# TASK DESCRIPTION:
Below are lines of data; restate word for word those running from the line containing "Verify: does the image above contain the white power" to the line containing "Verify: does the image above contain the brown", inclusive, and no others.

Source records:
────────────────────────────────────────

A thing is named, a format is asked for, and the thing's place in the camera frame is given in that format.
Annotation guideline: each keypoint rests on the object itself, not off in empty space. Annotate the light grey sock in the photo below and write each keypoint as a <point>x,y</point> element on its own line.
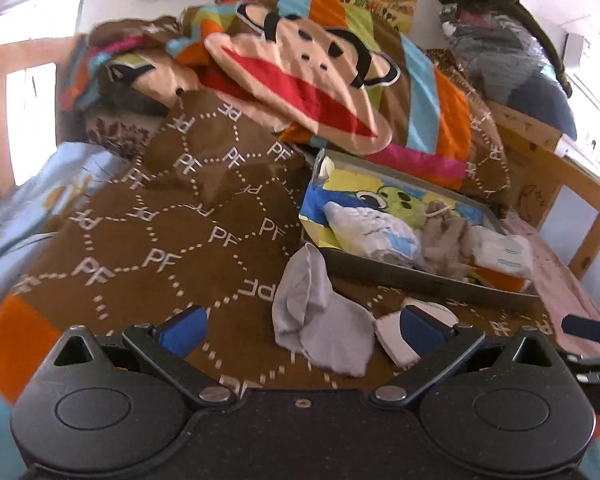
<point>320,315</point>

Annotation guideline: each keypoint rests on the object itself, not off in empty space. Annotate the white grey sock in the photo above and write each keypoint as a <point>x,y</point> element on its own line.
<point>392,337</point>

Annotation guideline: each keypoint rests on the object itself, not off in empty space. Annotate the white wall box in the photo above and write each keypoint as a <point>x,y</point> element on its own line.
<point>575,49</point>

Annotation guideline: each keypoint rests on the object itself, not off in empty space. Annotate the white cabinet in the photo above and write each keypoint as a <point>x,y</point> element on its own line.
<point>587,152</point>

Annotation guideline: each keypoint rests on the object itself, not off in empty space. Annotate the monkey print striped quilt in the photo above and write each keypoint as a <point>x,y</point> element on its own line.
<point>190,210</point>

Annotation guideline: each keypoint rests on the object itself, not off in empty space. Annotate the wooden bed frame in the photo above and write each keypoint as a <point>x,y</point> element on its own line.
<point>545,145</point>

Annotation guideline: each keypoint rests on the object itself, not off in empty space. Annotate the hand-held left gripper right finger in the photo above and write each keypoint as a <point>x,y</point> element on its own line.
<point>421,329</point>

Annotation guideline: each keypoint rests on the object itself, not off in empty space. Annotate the white sock with blue print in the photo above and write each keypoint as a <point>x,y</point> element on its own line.
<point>375,232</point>

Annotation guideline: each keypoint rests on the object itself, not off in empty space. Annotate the pink floral sheet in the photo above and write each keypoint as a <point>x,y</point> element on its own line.
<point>565,280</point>

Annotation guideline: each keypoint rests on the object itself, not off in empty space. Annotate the light blue cloth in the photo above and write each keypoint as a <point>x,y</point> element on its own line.
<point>35,200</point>

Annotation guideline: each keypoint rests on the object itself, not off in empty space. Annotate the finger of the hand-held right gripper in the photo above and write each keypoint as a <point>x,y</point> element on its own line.
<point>592,329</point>

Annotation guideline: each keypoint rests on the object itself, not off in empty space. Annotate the grey blue clothes pile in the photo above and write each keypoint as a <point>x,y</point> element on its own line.
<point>520,70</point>

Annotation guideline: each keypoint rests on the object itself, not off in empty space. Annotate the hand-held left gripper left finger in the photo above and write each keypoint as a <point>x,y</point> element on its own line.
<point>185,329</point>

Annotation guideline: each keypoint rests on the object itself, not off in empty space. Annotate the grey tray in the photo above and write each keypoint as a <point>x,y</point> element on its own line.
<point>430,285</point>

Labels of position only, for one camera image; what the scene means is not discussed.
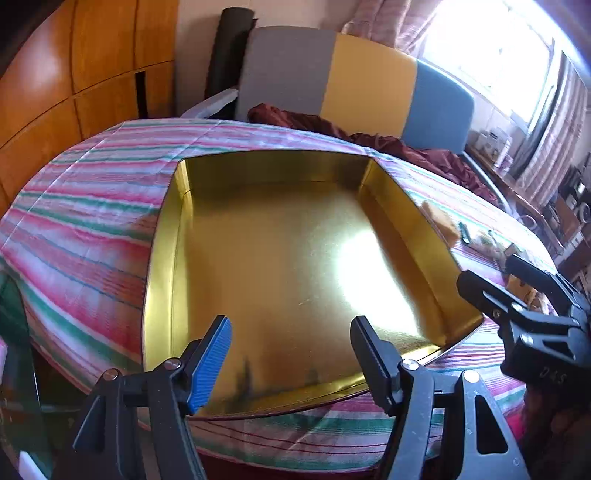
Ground cluttered dark shelf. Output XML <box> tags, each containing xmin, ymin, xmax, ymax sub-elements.
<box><xmin>542</xmin><ymin>157</ymin><xmax>591</xmax><ymax>259</ymax></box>

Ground white cardboard boxes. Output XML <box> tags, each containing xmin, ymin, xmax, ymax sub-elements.
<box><xmin>475</xmin><ymin>127</ymin><xmax>514</xmax><ymax>162</ymax></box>

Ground wooden wardrobe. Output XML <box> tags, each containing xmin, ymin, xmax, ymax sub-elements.
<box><xmin>0</xmin><ymin>0</ymin><xmax>180</xmax><ymax>213</ymax></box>

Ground striped tablecloth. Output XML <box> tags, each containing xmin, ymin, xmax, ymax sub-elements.
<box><xmin>0</xmin><ymin>117</ymin><xmax>561</xmax><ymax>462</ymax></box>

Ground gold tin box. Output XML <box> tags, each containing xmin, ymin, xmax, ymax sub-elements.
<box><xmin>141</xmin><ymin>148</ymin><xmax>485</xmax><ymax>418</ymax></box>

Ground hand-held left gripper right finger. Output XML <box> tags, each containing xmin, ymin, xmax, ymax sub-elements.
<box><xmin>349</xmin><ymin>315</ymin><xmax>532</xmax><ymax>480</ymax></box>

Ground grey yellow blue sofa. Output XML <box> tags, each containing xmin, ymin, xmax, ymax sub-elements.
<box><xmin>180</xmin><ymin>25</ymin><xmax>513</xmax><ymax>213</ymax></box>

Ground black rolled mat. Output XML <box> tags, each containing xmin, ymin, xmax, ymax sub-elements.
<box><xmin>205</xmin><ymin>7</ymin><xmax>258</xmax><ymax>100</ymax></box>

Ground wooden side table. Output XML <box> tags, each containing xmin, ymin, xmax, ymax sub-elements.
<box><xmin>466</xmin><ymin>145</ymin><xmax>568</xmax><ymax>250</ymax></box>

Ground pink patterned curtain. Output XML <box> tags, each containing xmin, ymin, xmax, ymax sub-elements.
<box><xmin>512</xmin><ymin>51</ymin><xmax>589</xmax><ymax>195</ymax></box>
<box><xmin>339</xmin><ymin>0</ymin><xmax>444</xmax><ymax>51</ymax></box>

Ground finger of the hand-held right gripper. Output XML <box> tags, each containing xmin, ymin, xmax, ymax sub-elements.
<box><xmin>456</xmin><ymin>270</ymin><xmax>532</xmax><ymax>333</ymax></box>
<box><xmin>505</xmin><ymin>254</ymin><xmax>591</xmax><ymax>319</ymax></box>

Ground person's right forearm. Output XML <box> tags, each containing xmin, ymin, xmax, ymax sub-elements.
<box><xmin>519</xmin><ymin>381</ymin><xmax>591</xmax><ymax>480</ymax></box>

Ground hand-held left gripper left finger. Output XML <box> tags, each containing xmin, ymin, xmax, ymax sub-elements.
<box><xmin>51</xmin><ymin>315</ymin><xmax>232</xmax><ymax>480</ymax></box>

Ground bright window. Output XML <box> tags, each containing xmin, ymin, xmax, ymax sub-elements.
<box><xmin>425</xmin><ymin>0</ymin><xmax>568</xmax><ymax>130</ymax></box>

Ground dark red cloth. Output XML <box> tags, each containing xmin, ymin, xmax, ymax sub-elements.
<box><xmin>248</xmin><ymin>103</ymin><xmax>499</xmax><ymax>204</ymax></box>

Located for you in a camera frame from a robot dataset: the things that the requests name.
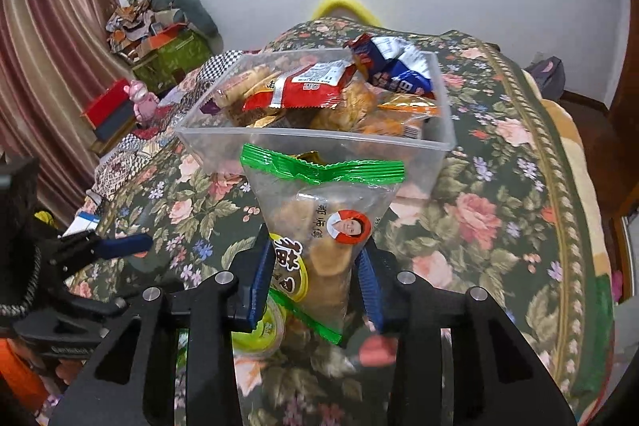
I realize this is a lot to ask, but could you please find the dark floral blanket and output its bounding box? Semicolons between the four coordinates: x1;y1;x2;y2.
65;18;615;426

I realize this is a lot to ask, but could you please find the checkered patchwork quilt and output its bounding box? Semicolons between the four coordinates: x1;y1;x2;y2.
87;51;246;202

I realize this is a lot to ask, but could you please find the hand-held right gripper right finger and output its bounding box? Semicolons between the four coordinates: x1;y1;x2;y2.
355;244;578;426

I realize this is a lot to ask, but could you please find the pile of patterned clothes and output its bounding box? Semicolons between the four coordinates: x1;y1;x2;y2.
105;0;191;53

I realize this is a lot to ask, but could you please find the clear plastic container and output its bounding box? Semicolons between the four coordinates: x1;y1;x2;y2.
174;48;458;187

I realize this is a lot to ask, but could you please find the green jelly cup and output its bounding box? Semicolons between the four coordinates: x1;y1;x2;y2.
230;291;287;357

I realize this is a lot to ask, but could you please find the red snack packet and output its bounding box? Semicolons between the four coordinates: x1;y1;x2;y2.
242;61;358;110

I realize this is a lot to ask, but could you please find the white blue paper card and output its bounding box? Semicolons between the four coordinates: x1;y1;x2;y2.
62;213;103;238

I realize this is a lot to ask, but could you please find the red box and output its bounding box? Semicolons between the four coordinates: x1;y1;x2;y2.
80;79;139;143

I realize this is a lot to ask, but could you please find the orange snack bag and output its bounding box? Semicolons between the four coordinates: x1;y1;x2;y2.
307;79;441;139

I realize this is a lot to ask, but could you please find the clear green-edged cookie bag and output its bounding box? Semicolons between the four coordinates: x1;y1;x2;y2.
240;143;407;346

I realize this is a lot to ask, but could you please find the grey plush pillow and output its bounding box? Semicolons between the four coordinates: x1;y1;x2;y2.
149;0;220;39

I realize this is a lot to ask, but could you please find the orange cloth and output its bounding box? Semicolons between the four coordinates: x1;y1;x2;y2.
0;339;54;413

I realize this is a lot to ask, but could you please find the white-labelled bread packet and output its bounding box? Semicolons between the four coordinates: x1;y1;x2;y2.
214;63;281;110

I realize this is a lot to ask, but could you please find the blue white snack packet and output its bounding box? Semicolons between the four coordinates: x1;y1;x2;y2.
346;33;435;99

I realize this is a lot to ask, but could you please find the striped brown curtain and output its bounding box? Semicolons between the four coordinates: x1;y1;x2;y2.
0;0;133;228

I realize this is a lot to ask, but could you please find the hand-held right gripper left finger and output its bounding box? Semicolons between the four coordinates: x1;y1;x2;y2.
50;224;275;426

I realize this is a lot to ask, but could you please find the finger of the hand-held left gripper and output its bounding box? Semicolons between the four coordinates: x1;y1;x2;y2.
59;287;135;328
37;231;155;272

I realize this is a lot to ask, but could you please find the yellow foam tube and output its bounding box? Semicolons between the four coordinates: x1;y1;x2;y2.
312;0;383;28

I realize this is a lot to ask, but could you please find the grey backpack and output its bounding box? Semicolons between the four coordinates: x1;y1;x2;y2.
522;55;567;100

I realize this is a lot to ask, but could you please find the pink toy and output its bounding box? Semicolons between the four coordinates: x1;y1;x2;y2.
124;80;161;125

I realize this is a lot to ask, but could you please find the green box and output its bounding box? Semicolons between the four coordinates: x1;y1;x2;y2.
132;24;213;93

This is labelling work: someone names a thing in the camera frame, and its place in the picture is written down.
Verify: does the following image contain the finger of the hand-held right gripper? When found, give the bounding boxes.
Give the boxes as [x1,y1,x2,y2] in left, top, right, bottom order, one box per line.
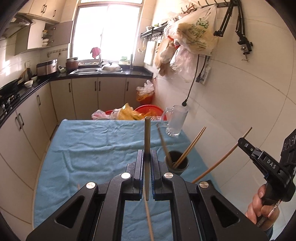
[238,137,262,163]

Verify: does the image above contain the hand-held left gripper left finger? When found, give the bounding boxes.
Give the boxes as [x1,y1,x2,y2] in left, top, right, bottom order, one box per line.
[26,149,145,241]

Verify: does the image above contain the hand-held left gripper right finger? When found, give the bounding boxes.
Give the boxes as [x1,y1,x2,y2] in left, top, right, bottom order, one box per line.
[151,149,270,241]

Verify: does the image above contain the long wooden chopstick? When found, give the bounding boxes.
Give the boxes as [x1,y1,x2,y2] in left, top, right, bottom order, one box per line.
[173,126,207,167]
[156,123,173,167]
[174,128,207,169]
[144,200,155,241]
[144,117,151,201]
[191,127,253,184]

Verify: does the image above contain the dark chopstick holder cup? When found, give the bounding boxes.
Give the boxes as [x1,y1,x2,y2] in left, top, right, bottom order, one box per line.
[164,151,189,176]

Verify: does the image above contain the person's right hand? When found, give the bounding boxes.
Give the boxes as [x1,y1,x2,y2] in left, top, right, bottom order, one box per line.
[245,184,281,232]

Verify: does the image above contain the blue table cloth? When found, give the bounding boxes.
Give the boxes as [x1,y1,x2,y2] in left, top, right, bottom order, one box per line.
[33,119,222,241]

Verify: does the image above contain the glass mug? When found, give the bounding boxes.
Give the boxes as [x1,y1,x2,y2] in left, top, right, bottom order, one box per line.
[161,105,189,138]

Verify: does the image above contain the yellow plastic bag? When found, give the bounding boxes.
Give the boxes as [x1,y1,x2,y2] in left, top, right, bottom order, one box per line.
[114,103,148,120]

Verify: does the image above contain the red plastic basin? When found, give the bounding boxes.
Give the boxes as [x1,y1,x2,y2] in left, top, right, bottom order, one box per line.
[105,105,169,121]

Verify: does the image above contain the pink and white plastic bag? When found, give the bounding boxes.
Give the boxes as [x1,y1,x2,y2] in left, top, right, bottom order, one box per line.
[91,109,112,120]

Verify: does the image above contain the orange trash bin with bag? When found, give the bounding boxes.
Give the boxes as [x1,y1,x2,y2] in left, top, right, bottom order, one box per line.
[136,80,155,105]

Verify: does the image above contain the white power strip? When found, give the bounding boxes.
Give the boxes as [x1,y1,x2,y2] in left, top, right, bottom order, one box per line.
[196,66,211,85]

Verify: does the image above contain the beige kitchen base cabinets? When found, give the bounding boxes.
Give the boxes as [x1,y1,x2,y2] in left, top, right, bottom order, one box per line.
[0,77,153,204]

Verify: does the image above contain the black kitchen countertop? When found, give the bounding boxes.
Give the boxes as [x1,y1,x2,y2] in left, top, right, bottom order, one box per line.
[0,69,153,129]

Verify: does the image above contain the steel pot lid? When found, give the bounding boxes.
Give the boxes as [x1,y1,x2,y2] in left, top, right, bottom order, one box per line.
[100,62,122,72]

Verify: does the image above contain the steel sink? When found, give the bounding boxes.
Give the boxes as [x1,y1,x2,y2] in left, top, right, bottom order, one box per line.
[69,67,123,75]

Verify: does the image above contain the bundle of hanging plastic bags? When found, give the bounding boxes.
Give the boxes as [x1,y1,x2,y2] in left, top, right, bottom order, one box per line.
[154,10,199,83]

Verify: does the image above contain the white cutting board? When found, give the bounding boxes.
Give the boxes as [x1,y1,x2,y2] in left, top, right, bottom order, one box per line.
[143,41,156,66]

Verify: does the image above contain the brown cooking pot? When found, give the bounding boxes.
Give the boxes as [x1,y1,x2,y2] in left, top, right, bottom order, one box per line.
[66,57,79,71]

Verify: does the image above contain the large printed plastic bag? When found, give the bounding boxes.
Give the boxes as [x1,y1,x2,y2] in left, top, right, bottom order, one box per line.
[172,5,219,56]

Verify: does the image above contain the steel rice cooker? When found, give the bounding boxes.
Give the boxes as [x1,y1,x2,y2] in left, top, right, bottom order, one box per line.
[36,59,58,76]

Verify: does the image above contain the kitchen window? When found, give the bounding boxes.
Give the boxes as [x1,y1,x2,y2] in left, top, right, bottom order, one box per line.
[72,0,144,66]

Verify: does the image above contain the gas stove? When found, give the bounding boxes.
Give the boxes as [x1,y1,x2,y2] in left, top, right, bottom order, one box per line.
[0,91,22,118]

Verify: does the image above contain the black wok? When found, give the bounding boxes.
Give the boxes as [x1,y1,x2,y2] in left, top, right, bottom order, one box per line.
[0,79,22,96]

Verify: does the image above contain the beige upper cabinets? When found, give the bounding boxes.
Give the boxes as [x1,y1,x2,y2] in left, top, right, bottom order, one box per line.
[15,0,74,56]

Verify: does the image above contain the range hood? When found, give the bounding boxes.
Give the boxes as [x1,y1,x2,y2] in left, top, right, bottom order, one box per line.
[0,13,34,40]

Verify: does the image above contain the black power cable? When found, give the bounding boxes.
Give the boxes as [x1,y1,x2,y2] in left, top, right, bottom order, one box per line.
[181,54,210,107]

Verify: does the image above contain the black wall rack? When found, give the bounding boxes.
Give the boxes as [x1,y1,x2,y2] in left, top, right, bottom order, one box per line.
[141,22,168,39]

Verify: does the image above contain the black hook rail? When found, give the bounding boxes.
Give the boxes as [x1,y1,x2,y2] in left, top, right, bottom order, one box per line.
[180,0,232,12]

────────────────────────────────────────

# SOLVED PROBLEM:
Verify: does the image above contain the white power strip? When found, give the bounding boxes.
Give the boxes as [x1,y1,x2,y2] in left, top, right, bottom order, one box per line.
[196,66,211,85]

Verify: does the image above contain the beige kitchen base cabinets? When found, give the bounding boxes.
Give the boxes as [x1,y1,x2,y2] in left, top, right, bottom order, one box per line.
[0,77,153,204]

Verify: does the image above contain the black kitchen countertop? When found, give the bounding boxes.
Give the boxes as [x1,y1,x2,y2] in left, top, right, bottom order, one box per line.
[0,69,153,129]

Verify: does the image above contain the steel pot lid? When found, give the bounding boxes.
Give the boxes as [x1,y1,x2,y2] in left, top, right, bottom order, one box per line.
[100,62,122,72]

Verify: does the image above contain the steel sink? When found, give the bounding boxes.
Give the boxes as [x1,y1,x2,y2] in left, top, right, bottom order, one box per line.
[69,67,123,75]

Verify: does the image above contain the bundle of hanging plastic bags? When found, give the bounding boxes.
Give the boxes as [x1,y1,x2,y2] in left, top, right, bottom order, one box per line.
[154,10,199,83]

Verify: does the image above contain the white cutting board? When found, give the bounding boxes.
Give the boxes as [x1,y1,x2,y2] in left, top, right, bottom order, one box per line.
[143,41,156,66]

Verify: does the image above contain the brown cooking pot? When found, give the bounding boxes.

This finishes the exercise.